Esquecer-se: felizes vultos (pt. 2)


Em uma perspectiva mais deslumbrada, por outro lado, há o puro bliss extasiante de acordar com a cama tomada pelo súbito ar perfumado, pelo corpo quente e o único sorriso que eu consigo aceitar como belo e único. Sobre as longas mechas castanhas que adornam tanto minha incrédula realidade, paira o inconfundível motivo para abandonar qualquer pensamento que faça qualquer referência de longe à pedra de Sísifo. É visível como a assustadora perspectiva de assistir desmoronar o produto de semanas, meses e até anos de trabalho pode parecer apenas distração nesse tipo de momento. 

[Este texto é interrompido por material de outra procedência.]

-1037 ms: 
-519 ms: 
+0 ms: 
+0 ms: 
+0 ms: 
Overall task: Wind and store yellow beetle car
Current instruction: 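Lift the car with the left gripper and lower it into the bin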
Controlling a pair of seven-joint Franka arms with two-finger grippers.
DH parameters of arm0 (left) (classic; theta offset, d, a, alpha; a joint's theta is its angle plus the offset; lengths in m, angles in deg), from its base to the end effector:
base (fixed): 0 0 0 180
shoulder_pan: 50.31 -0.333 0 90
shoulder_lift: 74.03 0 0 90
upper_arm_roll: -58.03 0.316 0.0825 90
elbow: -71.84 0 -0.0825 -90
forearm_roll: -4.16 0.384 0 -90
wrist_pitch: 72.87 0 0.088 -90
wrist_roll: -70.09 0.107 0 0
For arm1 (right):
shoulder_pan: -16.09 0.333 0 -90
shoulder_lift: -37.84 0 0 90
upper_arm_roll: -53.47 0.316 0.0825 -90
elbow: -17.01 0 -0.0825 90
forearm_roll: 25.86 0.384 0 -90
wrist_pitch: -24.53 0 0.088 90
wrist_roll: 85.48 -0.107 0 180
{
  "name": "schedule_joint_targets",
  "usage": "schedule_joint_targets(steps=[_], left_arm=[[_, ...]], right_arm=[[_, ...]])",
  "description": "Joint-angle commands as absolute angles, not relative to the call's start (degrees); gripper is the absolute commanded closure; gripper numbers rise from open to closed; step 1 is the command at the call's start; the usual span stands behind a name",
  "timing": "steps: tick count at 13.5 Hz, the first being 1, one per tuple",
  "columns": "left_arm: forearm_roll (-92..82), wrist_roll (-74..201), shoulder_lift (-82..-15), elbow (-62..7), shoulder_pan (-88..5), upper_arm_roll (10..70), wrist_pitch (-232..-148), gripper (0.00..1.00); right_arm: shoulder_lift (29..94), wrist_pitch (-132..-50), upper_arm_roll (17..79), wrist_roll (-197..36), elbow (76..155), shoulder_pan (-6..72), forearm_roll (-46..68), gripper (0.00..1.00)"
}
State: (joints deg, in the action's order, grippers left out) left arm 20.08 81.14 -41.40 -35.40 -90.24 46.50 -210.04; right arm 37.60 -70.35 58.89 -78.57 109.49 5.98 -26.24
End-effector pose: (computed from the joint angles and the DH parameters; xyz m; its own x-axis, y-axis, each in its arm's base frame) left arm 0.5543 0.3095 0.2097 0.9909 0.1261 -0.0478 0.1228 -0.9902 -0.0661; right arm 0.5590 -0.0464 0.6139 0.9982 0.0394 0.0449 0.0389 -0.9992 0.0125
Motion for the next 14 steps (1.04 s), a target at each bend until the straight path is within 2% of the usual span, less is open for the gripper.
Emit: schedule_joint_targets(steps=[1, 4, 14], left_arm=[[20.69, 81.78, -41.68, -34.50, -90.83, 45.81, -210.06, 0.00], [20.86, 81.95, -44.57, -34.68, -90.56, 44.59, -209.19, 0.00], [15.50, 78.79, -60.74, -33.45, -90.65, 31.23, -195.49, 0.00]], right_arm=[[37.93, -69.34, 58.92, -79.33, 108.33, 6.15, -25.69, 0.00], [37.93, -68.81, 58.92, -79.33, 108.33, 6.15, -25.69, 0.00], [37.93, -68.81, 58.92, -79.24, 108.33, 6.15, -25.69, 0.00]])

O karma indiano, as histórias infindáveis que serão sequer incluídas nos anais de qualquer registro, os tristes parentes e fantasmas que levarão consigo as biografias impublicadas, o gosto de pães de queijo inauditos: todos os itens dessa lista efêmera e volátil são os fractais infinitos de explicações incompreensíveis (cujos desdobramentos jamais cessam), resultando em uma única conclusão, demonstrável somente pelo afã do momento descrito agora: quando a luz batia pela janela em uma pequena fresta, na perfeita temperatura de novembro às 10h30, e a expiração brusca e barulhenta do labrador no andar de baixo são o único (e praticamente imperceptível) ruído, abri os olhos e fui recebido com o ‘bom dia’ mais doce que já pude ouvir. Meu corpo por completo ainda estava sedado pelo sono confortável do colchão de casal macio e pelo ar gelado do quarto. Despertei aos poucos, perguntando-me se podia aceitar aquilo sem remorso de todas as conversas tidas durante os dias úteis, nos bares, nos bancos da faculdade, e oferecidas por todas as inadiáveis e terríveis dificuldades alheias.

Ainda assim, confortei-me em meu mais sincero sorriso, e de olhos fechados, com todas as perspectivas de tempo convenientemente afastadas, citando um grande amigo, percebi: tem gente que vive uma vida inteira e não sente isso que a gente está sentindo. 

Não há medo do futuro que consiga persistir incólume.